Food and Nutrition Sciences
 Vol.5 No.2(2014), Article ID:42189,9 pages DOI:10.4236/fns.2014.52029

Activation of Human Prefrontal Cortex to Pleasant and Aversive Taste Using Functional Near-Infrared Spectroscopy

Chenghong Hu1, Yoshiko Kato2*, Zhiwei Luo1

1Graduate School of System Informatics, Kobe University, Kobe, Japan; 2Graduate School of Human Development and Environment, Kobe University, Kobe, Japan.

Email: *ykatou@crystal. kobe-u.ac.jp

Received November 11th, 2013; revised December 11th, 2013; accepted December 18th, 2013

ABSTRACT

The aim of the study was to investigate the representation of taste in human prefrontal cortex (PFC), in particular, to compare the representation of a pleasant and an aversive taste using functional near-infrared spectroscopy (fNIRS), so as to obtain further understanding of the taste preference mechanism. The pleasant stimulus used was sweet taste (10% sucrose), and the unpleasant stimulus was sour taste (1% critic acid). Based on event-related design, the experiments were performed with 16 healthy volunteers using the OEG-16 fNIRS sensor. A general linear model was used to analyze the collected data. For the concentration change of oxygenated hemoglobin (ΔoxyHb), we found that significant deactivation was induced by sweetness and sourness in parts of the frontopolar area, orbitofrontal area and dorsolateral prefrontal cortex in bilateral hemisphere of human brain. And the right PFC showed different levels of activation between sweetness and sourness. In addition, brain activities were more sensitive to sourness than sweetness. Finally, we confirmed that the PFC was involved in sweet and sour taste processing, and fNIRS provided an alternative way for studying taste-related brain function under more natural conditions.

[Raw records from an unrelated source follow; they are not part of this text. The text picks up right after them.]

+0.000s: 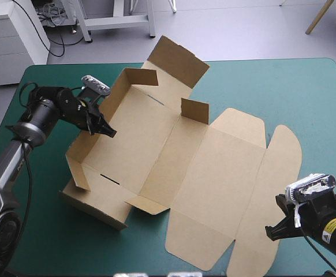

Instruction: Fold the box

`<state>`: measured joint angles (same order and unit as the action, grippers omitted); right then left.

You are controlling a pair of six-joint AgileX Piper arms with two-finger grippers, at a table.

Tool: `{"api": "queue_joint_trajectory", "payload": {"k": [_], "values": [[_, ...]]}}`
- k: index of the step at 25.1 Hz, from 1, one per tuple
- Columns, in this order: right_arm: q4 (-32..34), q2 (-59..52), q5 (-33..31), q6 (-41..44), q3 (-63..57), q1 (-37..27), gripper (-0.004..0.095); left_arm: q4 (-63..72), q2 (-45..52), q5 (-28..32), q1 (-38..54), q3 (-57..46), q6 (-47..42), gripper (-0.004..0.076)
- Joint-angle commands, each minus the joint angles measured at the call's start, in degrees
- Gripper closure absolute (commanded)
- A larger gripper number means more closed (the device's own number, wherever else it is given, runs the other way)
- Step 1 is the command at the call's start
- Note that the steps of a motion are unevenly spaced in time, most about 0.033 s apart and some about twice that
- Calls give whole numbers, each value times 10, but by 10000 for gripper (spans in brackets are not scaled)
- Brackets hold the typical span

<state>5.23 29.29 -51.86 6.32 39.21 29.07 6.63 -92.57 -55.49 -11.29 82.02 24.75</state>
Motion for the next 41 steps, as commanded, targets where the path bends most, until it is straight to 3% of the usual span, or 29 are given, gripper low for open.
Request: {"api": "queue_joint_trajectory", "payload": {"k": [1, 6, 11, 25, 29, 31, 38, 41], "values": [[0, 1, 30, -1, 15, -2, 912, -140, -6, 6, -60, 92, -12, 734], [-1, 1, 30, -1, 15, -2, 912, -312, -63, -11, -143, 177, -13, 734], [-1, 1, 30, -1, 15, -2, 912, -431, -101, 12, -211, 209, -14, 734], [-1, 1, 35, -1, 15, -2, 912, -509, -111, 61, -326, 200, -52, 734], [30, 1, 35, 8, 15, -2, 912, -606, -83, 110, -368, 111, -128, 734], [78, 1, 35, 53, 15, -2, 912, -742, -58, 134, -396, 27, -218, 734], [142, 1, 35, 112, 15, -2, 912, -1057, 1, 144, -445, -122, -479, 734], [165, 2, 35, 157, 15, -2, 912, -1106, 22, 152, -445, -162, -521, 734]]}}
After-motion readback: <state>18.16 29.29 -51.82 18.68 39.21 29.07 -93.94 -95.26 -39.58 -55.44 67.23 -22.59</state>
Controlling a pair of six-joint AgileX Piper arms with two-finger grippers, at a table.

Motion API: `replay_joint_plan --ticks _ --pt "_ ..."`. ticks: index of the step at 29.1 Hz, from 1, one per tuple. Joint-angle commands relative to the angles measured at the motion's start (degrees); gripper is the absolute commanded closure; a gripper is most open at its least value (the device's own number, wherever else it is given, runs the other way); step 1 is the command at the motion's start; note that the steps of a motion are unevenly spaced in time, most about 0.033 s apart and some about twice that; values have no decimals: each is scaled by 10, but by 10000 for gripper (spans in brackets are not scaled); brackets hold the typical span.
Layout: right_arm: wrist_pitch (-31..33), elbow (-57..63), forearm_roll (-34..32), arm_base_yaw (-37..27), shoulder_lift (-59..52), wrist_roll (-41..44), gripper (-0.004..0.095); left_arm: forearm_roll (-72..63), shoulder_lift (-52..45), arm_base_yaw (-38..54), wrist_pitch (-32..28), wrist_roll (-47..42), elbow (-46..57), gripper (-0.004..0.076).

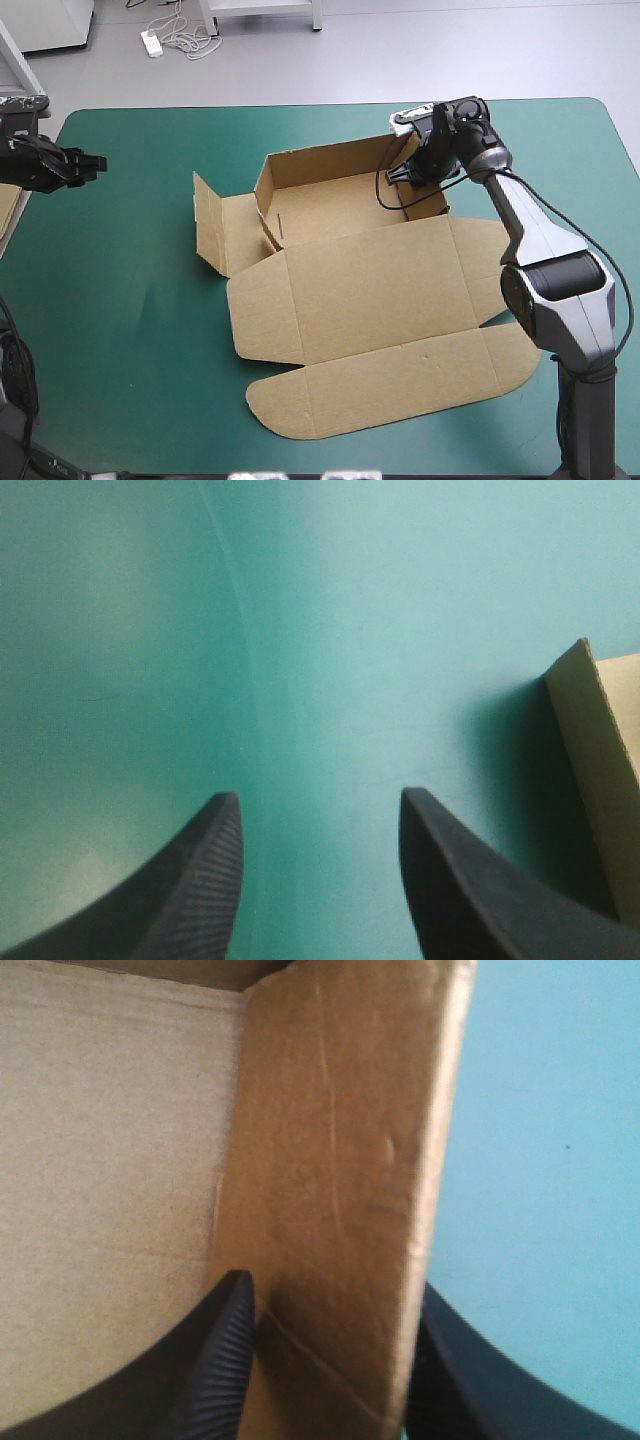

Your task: Fold the box

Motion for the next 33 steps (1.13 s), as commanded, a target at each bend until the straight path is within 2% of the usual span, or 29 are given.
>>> replay_joint_plan --ticks 1,4,11,23,26,33 --pt "-18 -21 -2 -4 -37 -5 717 -16 -24 0 -19 0 -19 373" --pt "-15 -21 -5 -4 -37 -14 927 -16 -24 0 -18 0 -19 378" --pt "-50 -20 -13 -23 -54 10 924 -45 -24 0 -19 0 -19 391" --pt "-96 -20 179 -109 -174 -39 927 -92 11 2 -28 18 -18 391" --pt "-102 -20 227 -131 -201 -56 926 -144 30 2 -27 54 -18 391" --pt "-100 -20 266 -156 -234 -68 925 -257 81 0 -4 159 -6 391"
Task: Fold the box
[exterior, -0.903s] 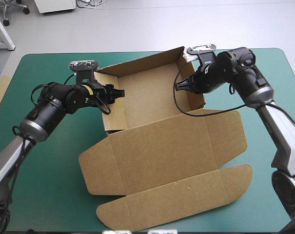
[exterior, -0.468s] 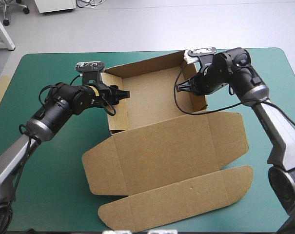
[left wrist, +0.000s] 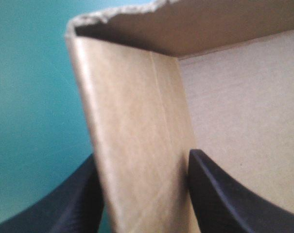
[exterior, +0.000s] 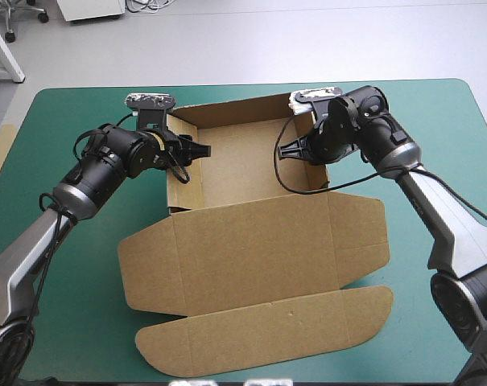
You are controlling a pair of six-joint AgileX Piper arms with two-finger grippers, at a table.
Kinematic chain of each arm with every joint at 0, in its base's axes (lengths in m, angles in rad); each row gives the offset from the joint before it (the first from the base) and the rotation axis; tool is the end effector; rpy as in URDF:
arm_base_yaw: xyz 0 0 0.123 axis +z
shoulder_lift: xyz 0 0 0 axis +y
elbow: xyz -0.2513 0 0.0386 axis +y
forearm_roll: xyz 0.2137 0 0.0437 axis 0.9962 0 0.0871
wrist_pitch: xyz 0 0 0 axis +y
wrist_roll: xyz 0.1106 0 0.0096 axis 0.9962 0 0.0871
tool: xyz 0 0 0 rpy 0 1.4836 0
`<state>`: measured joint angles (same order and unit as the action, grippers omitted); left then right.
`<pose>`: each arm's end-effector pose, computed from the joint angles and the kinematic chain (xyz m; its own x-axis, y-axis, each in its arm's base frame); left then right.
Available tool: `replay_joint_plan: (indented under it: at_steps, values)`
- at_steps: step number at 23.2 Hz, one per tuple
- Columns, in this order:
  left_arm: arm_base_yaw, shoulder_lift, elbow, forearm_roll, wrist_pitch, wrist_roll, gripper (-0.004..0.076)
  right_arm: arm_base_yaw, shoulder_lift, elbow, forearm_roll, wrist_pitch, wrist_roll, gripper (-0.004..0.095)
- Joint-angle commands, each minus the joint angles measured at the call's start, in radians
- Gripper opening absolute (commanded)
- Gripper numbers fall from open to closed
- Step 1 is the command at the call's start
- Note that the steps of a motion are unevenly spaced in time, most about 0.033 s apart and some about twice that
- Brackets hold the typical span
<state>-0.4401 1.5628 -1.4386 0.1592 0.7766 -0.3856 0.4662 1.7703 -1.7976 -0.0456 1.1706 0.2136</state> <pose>0.3041 -0.1296 0.3117 -0.7245 0.0465 -0.6877 0.1656 0.9802 -0.1082 0.3189 0.1552 0.3146 -0.8463 -0.2082 -0.4903 -0.2711 0.9607 0.0600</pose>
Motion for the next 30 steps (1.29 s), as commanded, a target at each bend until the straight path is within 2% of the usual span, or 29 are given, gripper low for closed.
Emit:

Keywords:fNIRS; Gustatory; Sweetness; Sourness; Prefrontal Cortex

1. Introduction

Gustation serves an important role in human as one specific and basic function of oral cavity [1], which is closely related to brain function. The information and sensation gained by receptors are not only to modulate food intake but also to affect high cognitive process of human brain [2]. For its importance, brain activity during taste cognitive processing associated with daily feeding behaviors has recently attracted increasing attention. In the past several years, the study of taste sensation and perception has been energized by the discovery that taste and other food-related activities occur in the prefrontal cortex (PFC) [3], which is involved in various higher cognitive functions such as planning, reasoning and language comprehension [4]. This finding has reinforced our understanding of neural communication in gustatory system. Correspondingly, Okamoto et al. have done a series of researches on PFC activity for taste encoding based on different experimental tasks and designs, and almost of the results concluded that the lateral PFC is responsible for intentional taste encoding [5,6]. Similarly, the acute effects of glucose ingestion on prefrontal brain activation during the execution of a divided attention task have exhibited in fasting nondiabetic older adults [7]. Several neuroimaging and neurophysiological studies have provided supporting evidence for the above finding [8]. Thus, the PFC seems to be also responsible for taste cognitive processing. However, although established fundamental evidences for taste-related brain function have been accumulated, compared with other sensory functions, such as vision, audition and olfaction, studies on gustatory cognitive processing, in particular to PFC, remain scarce. The representation of gustatory neural circuits is still in its infancy.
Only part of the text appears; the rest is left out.